In sum, the research reported in this Research Topic highlights the critical role that governments in LMICs must play to ensure SRH services are available, easily accessible and responsive to the needs of adolescents and youth; these services should provide education, enhance self-efficacy and improve skills with regards to accessing and using services and care, but also equally important, is the empowerment of girls. Policies are also crucial; they should promote young people to study longer and to delay marriage until a later age. The studies also emphasize the importance of comprehensive sexuality education (CSE) within school to improve knowledge, but also to eventually shift cultural and social norms that contribute to poor SRH outcomes, especially for girls and young women.

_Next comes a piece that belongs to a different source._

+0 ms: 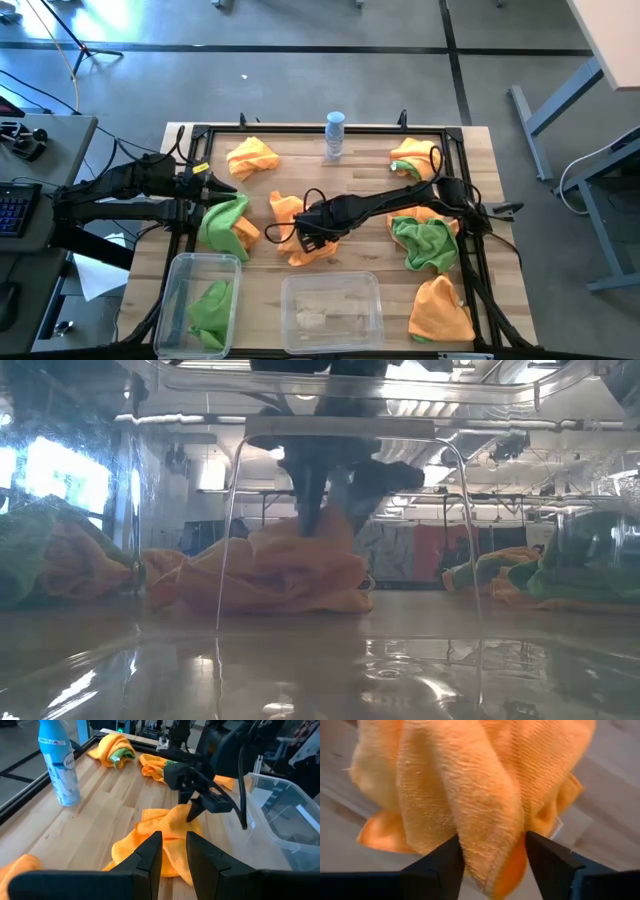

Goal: Sort microfiber towel by color & place in baskets
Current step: Put the orange microfiber towel into the right transparent bin

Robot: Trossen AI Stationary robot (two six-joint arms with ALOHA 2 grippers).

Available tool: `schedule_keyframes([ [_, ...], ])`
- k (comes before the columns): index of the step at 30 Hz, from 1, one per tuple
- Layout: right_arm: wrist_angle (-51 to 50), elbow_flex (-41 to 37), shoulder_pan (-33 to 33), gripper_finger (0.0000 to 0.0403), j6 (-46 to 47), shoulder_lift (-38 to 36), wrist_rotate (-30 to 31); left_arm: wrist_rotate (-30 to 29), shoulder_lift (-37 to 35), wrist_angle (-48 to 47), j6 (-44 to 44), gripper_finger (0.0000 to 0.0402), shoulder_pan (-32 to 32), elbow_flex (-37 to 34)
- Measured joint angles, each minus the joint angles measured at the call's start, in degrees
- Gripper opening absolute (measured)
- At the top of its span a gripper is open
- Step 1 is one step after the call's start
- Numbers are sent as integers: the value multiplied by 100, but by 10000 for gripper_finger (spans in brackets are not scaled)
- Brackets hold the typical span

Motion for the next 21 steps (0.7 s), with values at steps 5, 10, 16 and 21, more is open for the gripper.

Overall, the authors conclude that more evidence and continued work by researchers, care-providers and policy makers, are still needed to improve gender equality and the SRH of adolescents and youth in LMICs. The work reported in this Research Topic offers a point of departure for those looking to contribute and advance the SRH field. We would like to express our sincere gratitude to the authors, reviewers and editors of Frontiers in Public Health, for their contributions to this Research Topic.